A group of researchers from Google has created VLOGGER, a new artificial intelligence tool that takes a still image and is able to turn it into an animated and controllable avatar. This is a video generation approach that is somewhat different from Sora, from OpenAI, but it could have many applications.
VLOGGER is an AI model capable of creating an animated avatar from a still image and maintaining the photorealistic appearance of the person in the photo in each frame of the final video. Similar things can already be done to some extent with tools like Pika Labs’ lip syncing, but this seems to be a simpler option that consumes less bandwidth.
The model also takes an audio file of the person speaking and controls the movement of the body and lips to reflect the natural way that person would move if they were the one saying the words. This includes creating head movements, facial expressions, gaze, blinking, as well as hand gestures and movements of the upper body without any reference beyond the image and audio.
Currently VLOGGER cannot be tested, as it is nothing more than a research project with several demonstration videos, but if it ever becomes a product it could be a new way of communicating in team collaboration apps like Slack or Teams.

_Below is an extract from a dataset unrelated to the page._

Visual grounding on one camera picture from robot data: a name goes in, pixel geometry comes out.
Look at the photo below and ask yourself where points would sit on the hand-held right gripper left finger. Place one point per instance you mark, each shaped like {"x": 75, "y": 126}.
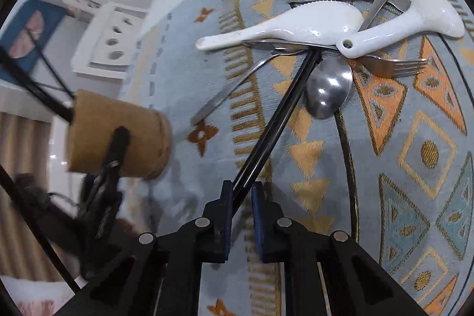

VLOGGER is based on the broadcast architecture that drives text-to-image, video, and even 3D models, like MidJourney or Runway, but adds additional control mechanisms. To generate the avatar, VLOGGER follows a series of steps: first, it takes the audio and image as input data, subjects them to a 3D motion generation process, then to a “temporal diffusion” model to determine timing and movement, and finally scales up and converts it into the final result.
To train the model, a large multimedia dataset called MENTOR was needed, which contains 800,000 videos of different people speaking with each part of their face and body labeled at every moment.